=== TASK REQUIREMENTS ===
For the listing below, report all lines that hold the word "trace".

=== RECORDS FOR THIS TASK ===

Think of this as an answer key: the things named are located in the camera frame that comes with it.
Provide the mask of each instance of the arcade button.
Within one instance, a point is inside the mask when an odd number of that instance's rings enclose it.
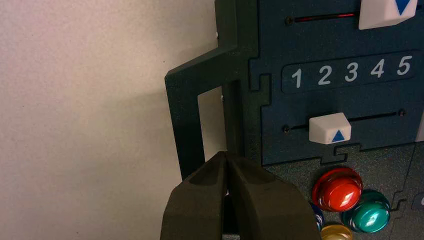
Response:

...

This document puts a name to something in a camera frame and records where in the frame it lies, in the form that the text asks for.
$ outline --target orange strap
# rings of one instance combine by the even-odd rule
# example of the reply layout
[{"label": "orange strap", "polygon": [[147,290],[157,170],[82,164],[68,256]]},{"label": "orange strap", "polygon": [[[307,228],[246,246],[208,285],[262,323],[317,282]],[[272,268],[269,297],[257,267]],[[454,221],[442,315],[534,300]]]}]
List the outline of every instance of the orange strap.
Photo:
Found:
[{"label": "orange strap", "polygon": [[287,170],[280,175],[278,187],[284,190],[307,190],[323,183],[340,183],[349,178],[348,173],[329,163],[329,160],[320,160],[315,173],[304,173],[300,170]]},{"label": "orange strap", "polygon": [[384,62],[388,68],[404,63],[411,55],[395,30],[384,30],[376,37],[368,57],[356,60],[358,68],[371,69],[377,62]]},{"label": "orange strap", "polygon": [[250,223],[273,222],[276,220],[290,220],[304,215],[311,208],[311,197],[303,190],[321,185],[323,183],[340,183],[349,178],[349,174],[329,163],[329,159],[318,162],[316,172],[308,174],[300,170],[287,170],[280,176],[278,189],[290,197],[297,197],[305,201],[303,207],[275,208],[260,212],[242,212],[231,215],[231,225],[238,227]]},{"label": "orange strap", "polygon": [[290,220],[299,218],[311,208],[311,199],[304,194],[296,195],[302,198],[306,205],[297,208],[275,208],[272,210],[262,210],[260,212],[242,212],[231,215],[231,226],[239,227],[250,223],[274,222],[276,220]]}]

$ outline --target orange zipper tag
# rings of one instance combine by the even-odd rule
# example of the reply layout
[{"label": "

---

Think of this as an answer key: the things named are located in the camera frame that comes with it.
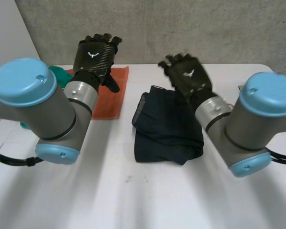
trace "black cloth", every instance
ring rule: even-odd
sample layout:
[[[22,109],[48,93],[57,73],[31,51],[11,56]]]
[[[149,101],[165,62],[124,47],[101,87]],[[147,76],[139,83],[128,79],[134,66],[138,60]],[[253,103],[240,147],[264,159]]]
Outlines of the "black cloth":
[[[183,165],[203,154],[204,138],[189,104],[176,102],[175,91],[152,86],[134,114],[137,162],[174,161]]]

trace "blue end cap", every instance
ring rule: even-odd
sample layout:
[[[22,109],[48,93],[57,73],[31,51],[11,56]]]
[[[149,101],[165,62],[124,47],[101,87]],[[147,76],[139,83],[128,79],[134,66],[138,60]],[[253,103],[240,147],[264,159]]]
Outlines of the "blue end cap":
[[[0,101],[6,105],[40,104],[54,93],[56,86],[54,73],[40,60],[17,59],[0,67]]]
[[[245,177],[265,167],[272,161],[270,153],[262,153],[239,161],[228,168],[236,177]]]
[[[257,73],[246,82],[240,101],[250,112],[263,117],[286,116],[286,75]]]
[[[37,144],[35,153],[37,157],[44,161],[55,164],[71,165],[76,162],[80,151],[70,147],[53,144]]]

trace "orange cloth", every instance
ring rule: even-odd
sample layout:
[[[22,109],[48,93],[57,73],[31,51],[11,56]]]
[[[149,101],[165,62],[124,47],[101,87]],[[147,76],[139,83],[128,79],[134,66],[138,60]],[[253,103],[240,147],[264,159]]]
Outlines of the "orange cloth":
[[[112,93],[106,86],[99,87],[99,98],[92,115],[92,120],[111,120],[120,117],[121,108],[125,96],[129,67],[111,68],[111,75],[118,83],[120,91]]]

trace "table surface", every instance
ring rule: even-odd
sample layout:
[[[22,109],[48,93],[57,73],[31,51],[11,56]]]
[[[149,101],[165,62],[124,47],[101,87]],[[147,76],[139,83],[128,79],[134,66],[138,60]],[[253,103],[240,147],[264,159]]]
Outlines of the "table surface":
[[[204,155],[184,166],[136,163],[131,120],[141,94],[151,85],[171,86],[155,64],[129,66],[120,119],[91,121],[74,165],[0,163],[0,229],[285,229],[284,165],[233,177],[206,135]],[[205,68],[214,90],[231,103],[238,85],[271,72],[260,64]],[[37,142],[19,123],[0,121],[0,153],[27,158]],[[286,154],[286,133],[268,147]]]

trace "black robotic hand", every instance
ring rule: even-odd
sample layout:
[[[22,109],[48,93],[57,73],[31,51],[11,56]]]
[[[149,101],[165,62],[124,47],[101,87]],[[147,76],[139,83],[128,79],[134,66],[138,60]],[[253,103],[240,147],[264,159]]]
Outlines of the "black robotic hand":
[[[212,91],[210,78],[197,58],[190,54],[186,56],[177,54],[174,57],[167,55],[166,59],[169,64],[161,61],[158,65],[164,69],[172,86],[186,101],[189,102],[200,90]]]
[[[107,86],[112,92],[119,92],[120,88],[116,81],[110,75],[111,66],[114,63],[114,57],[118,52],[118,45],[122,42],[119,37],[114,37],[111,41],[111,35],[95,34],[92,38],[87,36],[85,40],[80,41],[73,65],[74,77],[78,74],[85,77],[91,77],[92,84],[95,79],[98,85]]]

=== TASK RESPONSE ===
trace "black cloth", every instance
trace "blue end cap", every instance
trace "orange cloth", every instance
trace "table surface", every instance
trace "black robotic hand", every instance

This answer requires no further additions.